Reputation: 203
Trying to collect data on book price fluctuations for a school project. I'm using Python to scrape from a book buyback aggregator (in this case, bookscouter), but I find that since the site has to load in the data, grabbing the source code through the urllib2 package gives me the source code from before the data is loaded. How do I pull from after the data is loaded?
Example: http://bookscouter.com/prices.php?isbn=9788498383621&searchbutton=Sell
Upvotes: 2
Views: 4284
Reputation:
The challenge is reading the data once its been rendered by a web browser, which will require some extra tricks to do. If you can see if the site has a pre-rendered version* or an API.

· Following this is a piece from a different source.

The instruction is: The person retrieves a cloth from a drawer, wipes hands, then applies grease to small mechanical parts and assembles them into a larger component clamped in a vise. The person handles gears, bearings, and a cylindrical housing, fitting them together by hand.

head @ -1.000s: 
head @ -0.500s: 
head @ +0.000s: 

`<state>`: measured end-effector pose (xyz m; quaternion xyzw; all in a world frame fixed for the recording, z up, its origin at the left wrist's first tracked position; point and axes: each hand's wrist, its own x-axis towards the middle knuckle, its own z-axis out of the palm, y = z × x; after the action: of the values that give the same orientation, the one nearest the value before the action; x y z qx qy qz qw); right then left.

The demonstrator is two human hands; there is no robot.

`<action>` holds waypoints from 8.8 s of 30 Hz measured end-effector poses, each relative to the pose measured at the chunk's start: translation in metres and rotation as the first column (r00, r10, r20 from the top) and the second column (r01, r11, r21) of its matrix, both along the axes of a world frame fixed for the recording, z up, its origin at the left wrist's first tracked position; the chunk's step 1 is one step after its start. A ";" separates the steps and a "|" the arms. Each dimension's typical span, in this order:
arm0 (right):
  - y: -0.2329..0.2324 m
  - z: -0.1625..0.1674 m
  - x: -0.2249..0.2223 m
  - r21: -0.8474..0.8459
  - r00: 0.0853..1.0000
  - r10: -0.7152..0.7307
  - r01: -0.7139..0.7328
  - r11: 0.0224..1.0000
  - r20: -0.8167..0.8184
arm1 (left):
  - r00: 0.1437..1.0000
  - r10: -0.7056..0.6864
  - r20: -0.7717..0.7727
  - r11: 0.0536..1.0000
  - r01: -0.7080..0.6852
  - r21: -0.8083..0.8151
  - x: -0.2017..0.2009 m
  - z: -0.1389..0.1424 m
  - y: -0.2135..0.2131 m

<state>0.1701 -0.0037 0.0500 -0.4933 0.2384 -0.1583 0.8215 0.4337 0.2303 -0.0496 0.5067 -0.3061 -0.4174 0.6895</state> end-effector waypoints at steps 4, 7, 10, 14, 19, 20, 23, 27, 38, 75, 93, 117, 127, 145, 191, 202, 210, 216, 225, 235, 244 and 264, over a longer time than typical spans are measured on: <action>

This article (linked from the Web archive) has a pretty good breakdown of what you'll need to do. It can be summed up however as:
* Minor rant - the idea of having to hope for a pre-rendered version ofwhat should be a static webpage angers me.
Upvotes: 1
Reputation: 16281
You cannot this with Python only. You need a JavaScript engine API like PhantomJS
With Phantom, will be very easy to setup the web scraping of all the page contents, static and dynamic JavaScript contents (like Ajax calls results in your case). Infact you can register page event handlers to your page parser like (this is a node.js + phantom.js example)
/*
* Register Page Handlers as functions
{
onLoadStarted : onLoadStarted,
onLoadFinished: onLoadFinished,
onError : onError,
onResourceRequested : onResourceRequested,
onResourceReceived : onResourceReceived,
onNavigationRequested : onNavigationRequested,
onResourceError : onResourceError
}
*/
registerHandlers : function(page, handlers) {
if(handlers.onLoadStarted) page.set('onLoadStarted',handlers.onLoadStarted)
if(handlers.onLoadFinished) page.set('onLoadFinished',handlers.onLoadFinished)

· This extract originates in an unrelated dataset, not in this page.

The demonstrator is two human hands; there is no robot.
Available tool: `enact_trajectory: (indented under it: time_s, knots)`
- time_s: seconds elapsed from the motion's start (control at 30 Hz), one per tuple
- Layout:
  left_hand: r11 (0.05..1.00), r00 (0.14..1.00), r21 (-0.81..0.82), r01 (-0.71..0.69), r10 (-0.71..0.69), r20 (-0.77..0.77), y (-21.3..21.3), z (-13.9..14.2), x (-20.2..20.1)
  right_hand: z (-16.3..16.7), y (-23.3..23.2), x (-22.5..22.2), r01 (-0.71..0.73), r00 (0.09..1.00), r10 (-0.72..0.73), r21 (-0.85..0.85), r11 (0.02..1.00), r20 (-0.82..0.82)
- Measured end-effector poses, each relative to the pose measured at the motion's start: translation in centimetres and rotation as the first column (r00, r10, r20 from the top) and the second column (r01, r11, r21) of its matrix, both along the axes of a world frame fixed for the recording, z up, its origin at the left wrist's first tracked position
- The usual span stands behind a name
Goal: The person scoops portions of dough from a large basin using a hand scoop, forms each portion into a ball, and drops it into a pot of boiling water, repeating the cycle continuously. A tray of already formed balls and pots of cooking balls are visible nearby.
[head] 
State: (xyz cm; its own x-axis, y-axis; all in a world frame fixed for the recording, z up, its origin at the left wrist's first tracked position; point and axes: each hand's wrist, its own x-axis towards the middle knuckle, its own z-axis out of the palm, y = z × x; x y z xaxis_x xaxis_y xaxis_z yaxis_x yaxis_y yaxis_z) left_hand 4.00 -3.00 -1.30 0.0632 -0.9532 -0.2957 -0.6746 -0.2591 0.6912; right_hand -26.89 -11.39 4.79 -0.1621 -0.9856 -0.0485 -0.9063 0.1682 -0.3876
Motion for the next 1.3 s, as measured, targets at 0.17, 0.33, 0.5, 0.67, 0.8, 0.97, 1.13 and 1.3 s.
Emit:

if(handlers.resourceError) page.set('onResourceError', handlers.resourceError)
if(handlers.onResourceRequested) page.set('onResourceRequested',handlers.onResourceRequested)
if(handlers.onResourceReceived) page.set('onResourceReceived',handlers.onResourceReceived)
if(handlers.onNavigationRequested) page.set('onNavigationRequested',handlers.onNavigationRequested)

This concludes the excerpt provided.